After testing them, the Italian Ministry of Defense will decide on the modernization of 125 of the 200 C1 Ariete tanks built in the 90s.
The first prototype of the updated tank AMV PT1 went to the test in February. The sea trials began at the CEPOLISPE test site near Rome as part of the AMV program. The other two prototypes are already in the inventory, as per the latest update.
The key changes in the updated Ariete are an engine upgrade with an increase in its power from 1250 to 1500 hp, a new transmission, a completely updated brake system and new tracks, increase in width by 20%. Also, the changes affected the electronics, in particular the aiming system. It is indicated that the C1 Ariete AMV will use the electronics used in the Centauro II wheeled tank.
As mentioned, the Ariete upgrade will make extensive use of sensors from the Centauro II tank destroyer, which is also produced by the Iveco / OTO Melara consortium. Leonardo, the parent company of OTO Melera, has even built an Ariete demonstration tank with the HITFACT MkII combat module from the Centauro II. The company has offered this solution to the Italian Army. However, the HITFACT MkII is a very light turret with weak armour protection compared to classic tank turrets.
The AMV program does not include a new combat suite. The upgrade’s main objectives involve installing an 1120 kW Iveco MTCA V12AMV engine (originally 932 kW), a new Renk HSWL 295TM gearbox, and 20% wider tracks for reduced ground pressure and better traction, plus a more powerful braking system.
However, as mentioned above, replacing the installed standard FIAT-Iveco 12V MTCA engine may not be complete. It is a factory modernization by Iveco to the V12 AMV variant (belonging to the Vector family), with an increase in working volume from 25.8 to 30 litres by replacing cylinders and pistons and crankshaft and increasing the stroke of the cylinders. Accordingly, the maximum engine power has been increased from 1270 to 1500 hp, and the maximum torque from 4615 Nm at 1600 rpm to 5800 Nm. Raising it to 1600 hp in the future is being considered in the future. The engine, when upgrading, digital control and a common rail injection system from Bosch will be installed. The IVECO/ZF LG-3000 licensed automatic transmission with a torque converter installed on the base tank is being modified with a special kit supplied by ZF. It is stated that the updated transmission will triple the torque at low revs. The suspension and rollers of the tank are also subject to improvement.

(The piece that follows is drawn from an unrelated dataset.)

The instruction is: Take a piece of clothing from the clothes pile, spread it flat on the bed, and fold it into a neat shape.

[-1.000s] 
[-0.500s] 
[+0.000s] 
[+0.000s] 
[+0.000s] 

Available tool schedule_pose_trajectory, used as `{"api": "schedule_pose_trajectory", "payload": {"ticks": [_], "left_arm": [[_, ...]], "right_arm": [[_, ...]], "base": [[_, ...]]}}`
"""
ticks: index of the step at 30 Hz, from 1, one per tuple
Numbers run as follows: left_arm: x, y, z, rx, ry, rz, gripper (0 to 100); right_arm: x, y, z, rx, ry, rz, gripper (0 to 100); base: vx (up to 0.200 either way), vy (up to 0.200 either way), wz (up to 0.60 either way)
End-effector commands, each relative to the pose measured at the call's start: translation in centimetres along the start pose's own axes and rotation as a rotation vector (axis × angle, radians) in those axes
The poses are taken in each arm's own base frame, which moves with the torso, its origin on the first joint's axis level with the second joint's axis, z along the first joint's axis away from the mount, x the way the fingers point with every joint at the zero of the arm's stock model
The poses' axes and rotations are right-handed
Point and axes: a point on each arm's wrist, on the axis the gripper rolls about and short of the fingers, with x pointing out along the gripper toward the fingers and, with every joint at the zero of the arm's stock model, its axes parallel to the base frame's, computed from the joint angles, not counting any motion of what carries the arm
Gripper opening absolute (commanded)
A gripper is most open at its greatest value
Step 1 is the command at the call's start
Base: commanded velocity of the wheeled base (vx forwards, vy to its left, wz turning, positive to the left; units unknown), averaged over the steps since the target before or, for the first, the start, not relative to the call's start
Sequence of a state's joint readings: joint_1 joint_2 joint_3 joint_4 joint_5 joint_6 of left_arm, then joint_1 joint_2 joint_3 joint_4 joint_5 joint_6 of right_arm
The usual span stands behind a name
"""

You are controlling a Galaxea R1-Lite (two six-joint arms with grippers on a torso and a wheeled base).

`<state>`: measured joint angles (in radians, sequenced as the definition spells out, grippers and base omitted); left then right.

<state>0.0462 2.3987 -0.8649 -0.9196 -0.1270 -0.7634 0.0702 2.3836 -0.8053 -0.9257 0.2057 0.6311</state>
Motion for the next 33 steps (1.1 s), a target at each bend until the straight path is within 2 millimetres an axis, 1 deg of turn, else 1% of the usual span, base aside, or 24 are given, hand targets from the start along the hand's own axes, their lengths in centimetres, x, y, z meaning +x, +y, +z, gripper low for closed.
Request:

The power increase and wider belts are required to install additional ROMOR-A armour. The undercarriage protection against mines will also be improved. The tank will get a new extinguishing system and protection against weapons of mass destruction.
The brain of the Ariete AMV tank will be the Italian TURMS-T (Tank Universal Reconfiguration Modular System) fire control system, which includes the Lothar gunner’s sight and the ATTILA-D commander’s panoramic sensor.
The tank’s main armament will remain the 120 mm OTO 120 cannon (length 44 calibre) with a smooth bore with a service life of 800 rounds (apparently valid for powerful sub-calibre ammunition). The maximum theoretical rate of fire is up to eight rounds per minute. There are 15 pieces of ammunition in the turret and another 27 rounds in the chassis.
A 7.62 mm MG3 machine gun is coupled to the cannon, and the other is mounted on the turret roof. The range of angles of the cannon is from -9 to +20 degrees. Electro-hydraulic drives ensure their movement.